RECORDS SUPPLIED —
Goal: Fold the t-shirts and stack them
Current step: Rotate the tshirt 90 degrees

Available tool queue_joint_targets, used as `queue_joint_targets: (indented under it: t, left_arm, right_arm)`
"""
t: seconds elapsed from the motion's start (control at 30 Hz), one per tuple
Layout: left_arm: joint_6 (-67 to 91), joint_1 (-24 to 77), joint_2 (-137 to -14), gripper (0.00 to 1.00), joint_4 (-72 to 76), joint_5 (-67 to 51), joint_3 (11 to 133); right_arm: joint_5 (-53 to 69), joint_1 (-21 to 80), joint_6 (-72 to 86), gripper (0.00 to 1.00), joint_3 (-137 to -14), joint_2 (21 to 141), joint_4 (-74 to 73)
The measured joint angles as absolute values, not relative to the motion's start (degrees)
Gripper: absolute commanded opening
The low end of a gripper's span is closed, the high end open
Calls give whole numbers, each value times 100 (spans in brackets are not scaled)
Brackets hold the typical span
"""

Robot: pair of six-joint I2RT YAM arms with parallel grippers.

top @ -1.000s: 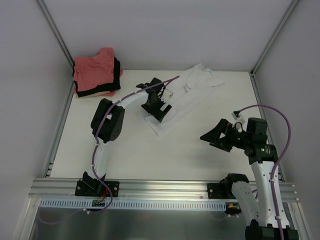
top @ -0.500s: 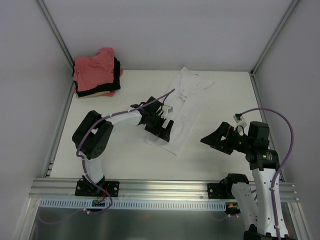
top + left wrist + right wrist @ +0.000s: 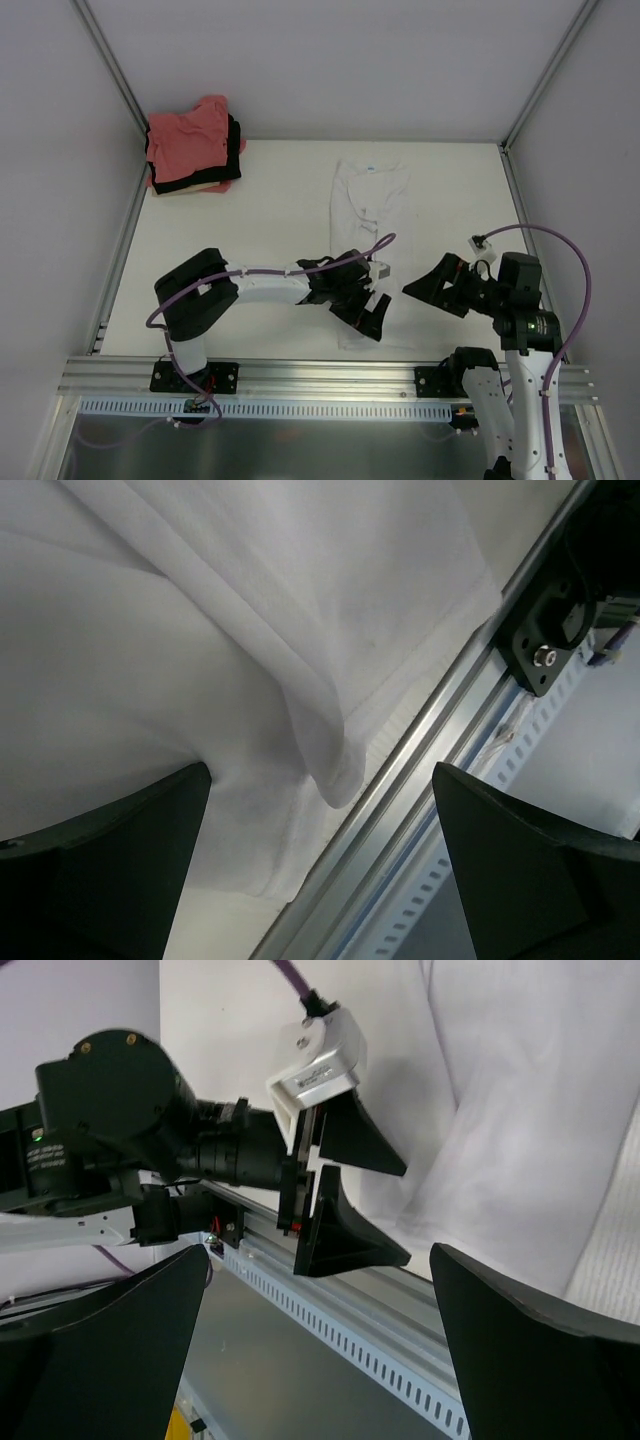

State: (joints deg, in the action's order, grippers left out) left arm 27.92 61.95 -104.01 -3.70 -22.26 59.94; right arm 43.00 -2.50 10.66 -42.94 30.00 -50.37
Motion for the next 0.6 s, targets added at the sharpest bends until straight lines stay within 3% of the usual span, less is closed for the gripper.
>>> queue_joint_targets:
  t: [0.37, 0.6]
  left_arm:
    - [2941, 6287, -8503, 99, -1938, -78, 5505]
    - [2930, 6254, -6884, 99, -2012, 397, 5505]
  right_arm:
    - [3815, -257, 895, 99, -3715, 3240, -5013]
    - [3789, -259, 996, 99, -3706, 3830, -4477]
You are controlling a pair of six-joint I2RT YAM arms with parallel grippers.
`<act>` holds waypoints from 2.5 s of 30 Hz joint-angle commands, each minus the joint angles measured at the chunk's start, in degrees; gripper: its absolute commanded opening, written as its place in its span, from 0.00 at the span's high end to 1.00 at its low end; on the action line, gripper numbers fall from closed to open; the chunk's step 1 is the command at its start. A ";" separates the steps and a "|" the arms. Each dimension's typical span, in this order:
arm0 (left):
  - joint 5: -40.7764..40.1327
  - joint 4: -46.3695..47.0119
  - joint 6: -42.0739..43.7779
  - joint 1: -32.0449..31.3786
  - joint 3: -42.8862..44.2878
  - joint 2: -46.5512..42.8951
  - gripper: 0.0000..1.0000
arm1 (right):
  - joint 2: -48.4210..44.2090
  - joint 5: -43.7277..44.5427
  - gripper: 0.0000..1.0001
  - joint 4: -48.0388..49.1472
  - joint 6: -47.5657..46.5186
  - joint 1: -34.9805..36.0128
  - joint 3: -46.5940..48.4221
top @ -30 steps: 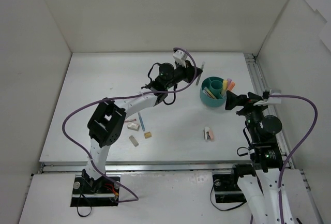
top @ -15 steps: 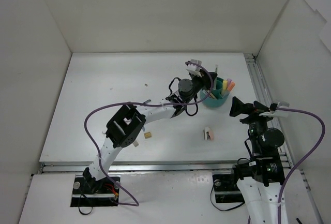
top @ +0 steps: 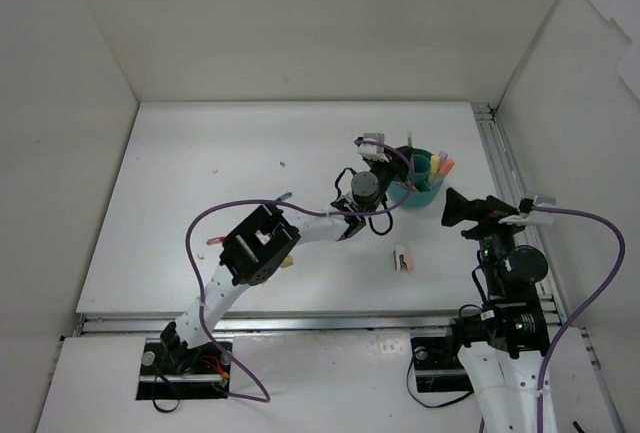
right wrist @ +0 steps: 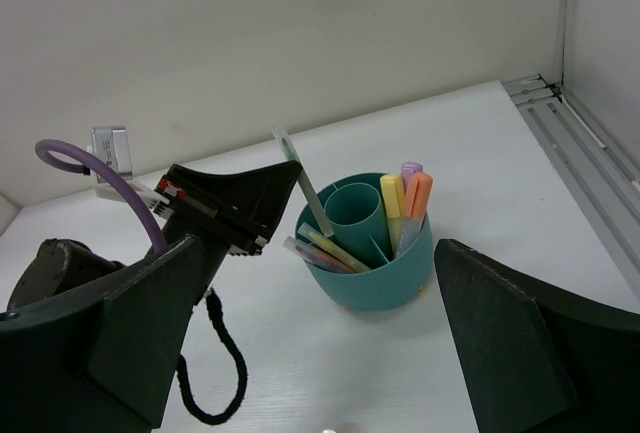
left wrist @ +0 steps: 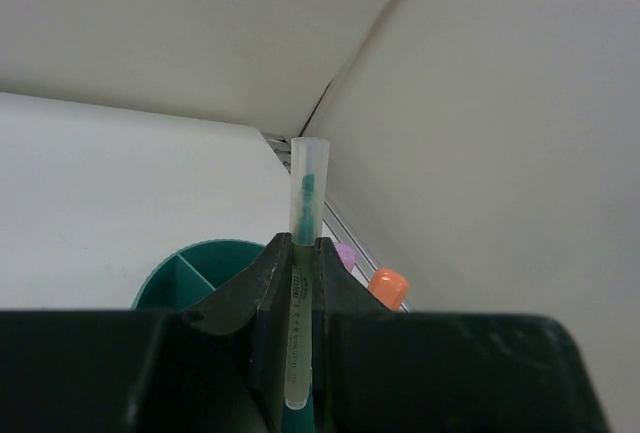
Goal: Sort the stationery into containers
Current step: Place the pen in the storage box, then pick up the pen from the center of the board.
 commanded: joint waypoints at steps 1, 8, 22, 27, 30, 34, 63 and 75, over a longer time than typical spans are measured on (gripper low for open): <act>-4.83 8.39 1.37 -1.47 0.50 -2.83 1.00 | 1.46 -1.64 0.02 5.17 0.50 0.27 -0.13; -11.43 14.98 5.50 -3.94 -3.02 -2.04 1.00 | 1.99 -2.26 0.02 5.97 0.59 0.35 -0.66; -16.26 13.40 4.72 -4.47 -0.20 2.09 1.00 | 2.51 -2.79 0.02 6.93 0.68 0.27 -1.45; -16.88 12.70 3.49 -5.00 -0.38 2.70 1.00 | 3.04 -3.23 0.02 7.02 0.76 0.35 -1.45; -16.27 14.62 3.57 -5.00 -1.35 2.26 0.89 | 3.13 -3.14 0.02 7.19 0.94 0.27 -1.54; -15.21 17.00 5.15 -5.52 -2.31 1.83 0.75 | 3.13 -3.32 0.02 7.37 0.94 0.27 -1.62; -6.59 -52.26 -1.69 0.88 -21.21 -50.54 0.00 | 29.21 -16.17 0.02 3.96 -2.21 9.72 10.93; -22.33 -96.44 -21.99 14.68 -40.54 -84.29 0.00 | 75.32 7.58 0.02 0.60 -8.92 40.85 35.97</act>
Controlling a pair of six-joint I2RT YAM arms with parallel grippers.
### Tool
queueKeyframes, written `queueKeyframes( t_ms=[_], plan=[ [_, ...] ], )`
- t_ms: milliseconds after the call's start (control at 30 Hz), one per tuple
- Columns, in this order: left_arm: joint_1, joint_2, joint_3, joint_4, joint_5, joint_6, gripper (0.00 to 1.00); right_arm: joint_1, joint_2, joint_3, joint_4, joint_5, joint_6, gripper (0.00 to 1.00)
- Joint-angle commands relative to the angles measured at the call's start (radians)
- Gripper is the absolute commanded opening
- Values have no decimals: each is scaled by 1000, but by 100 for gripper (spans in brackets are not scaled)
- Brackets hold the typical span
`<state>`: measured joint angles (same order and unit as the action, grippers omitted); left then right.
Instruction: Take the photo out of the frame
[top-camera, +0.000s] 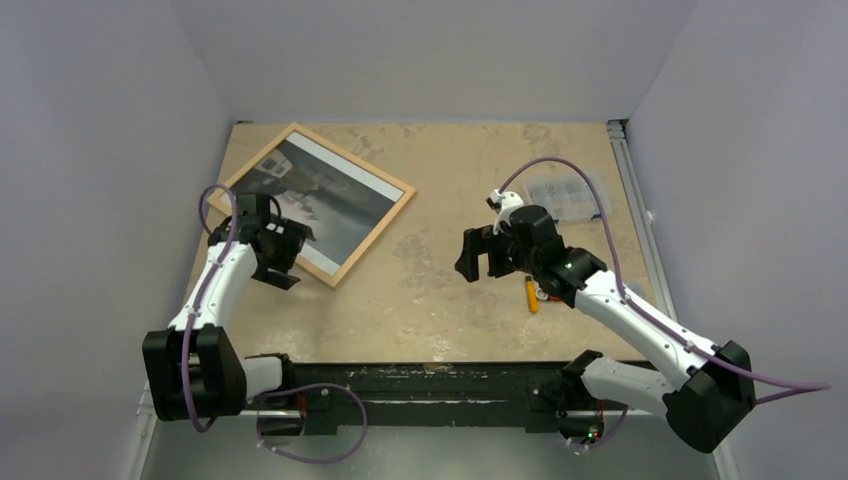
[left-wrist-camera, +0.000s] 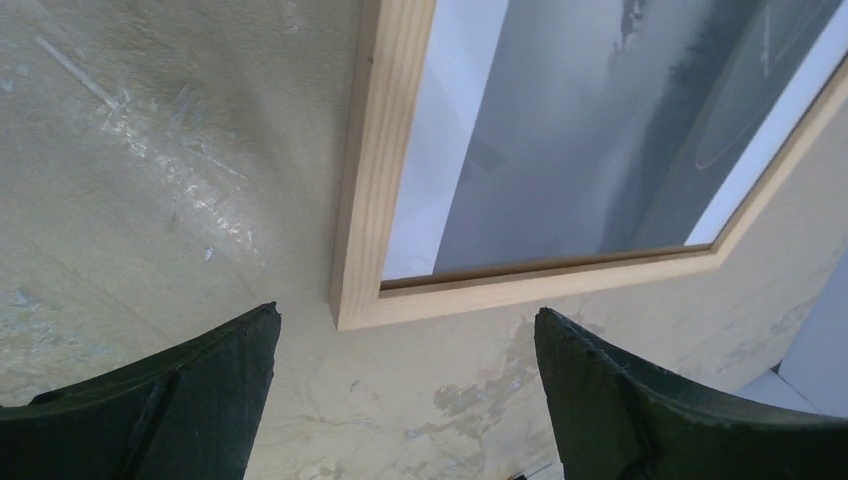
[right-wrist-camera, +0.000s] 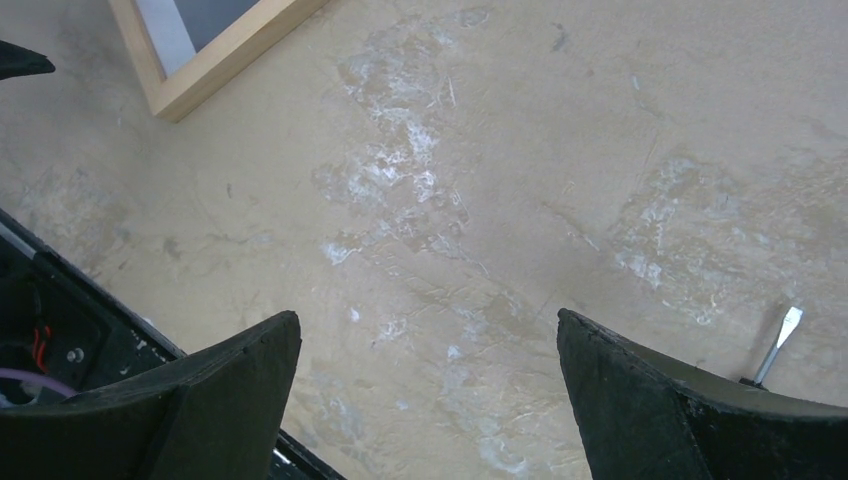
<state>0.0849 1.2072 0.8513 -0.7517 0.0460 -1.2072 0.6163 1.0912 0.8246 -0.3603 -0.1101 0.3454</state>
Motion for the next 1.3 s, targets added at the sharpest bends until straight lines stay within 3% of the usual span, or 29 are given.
queueKeyframes(
  t_ms=[0,167,367,1067,1200,1267],
  plan=[
    [7,79,24,-7,4,-67,91,2,-28,-36,-22,46,-26,99],
    [5,172,18,30,10,-86,85,3,-65,-59,-40,54,-26,99],
    [5,208,-40,128,31,-119,65,3,-138,-99,-54,66,-33,99],
    [-4,300,-32,130,-13,-96,40,3,-140,-132,-32,76,-30,99],
    [-4,302,-26,124,-28,-80,30,3,-119,-131,-16,70,-21,99],
    [-4,311,-17,115,-28,-72,16,4,-105,-131,-3,61,-13,99]
  ],
)
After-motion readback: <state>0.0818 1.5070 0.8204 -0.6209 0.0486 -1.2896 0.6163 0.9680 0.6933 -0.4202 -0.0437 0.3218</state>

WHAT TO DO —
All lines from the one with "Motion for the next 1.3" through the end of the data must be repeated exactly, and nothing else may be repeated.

RESPONSE BELOW —
Motion for the next 1.3 s, targets added at the sharpest bends until straight lines stay within 3% of the usual span, or 29 are given.
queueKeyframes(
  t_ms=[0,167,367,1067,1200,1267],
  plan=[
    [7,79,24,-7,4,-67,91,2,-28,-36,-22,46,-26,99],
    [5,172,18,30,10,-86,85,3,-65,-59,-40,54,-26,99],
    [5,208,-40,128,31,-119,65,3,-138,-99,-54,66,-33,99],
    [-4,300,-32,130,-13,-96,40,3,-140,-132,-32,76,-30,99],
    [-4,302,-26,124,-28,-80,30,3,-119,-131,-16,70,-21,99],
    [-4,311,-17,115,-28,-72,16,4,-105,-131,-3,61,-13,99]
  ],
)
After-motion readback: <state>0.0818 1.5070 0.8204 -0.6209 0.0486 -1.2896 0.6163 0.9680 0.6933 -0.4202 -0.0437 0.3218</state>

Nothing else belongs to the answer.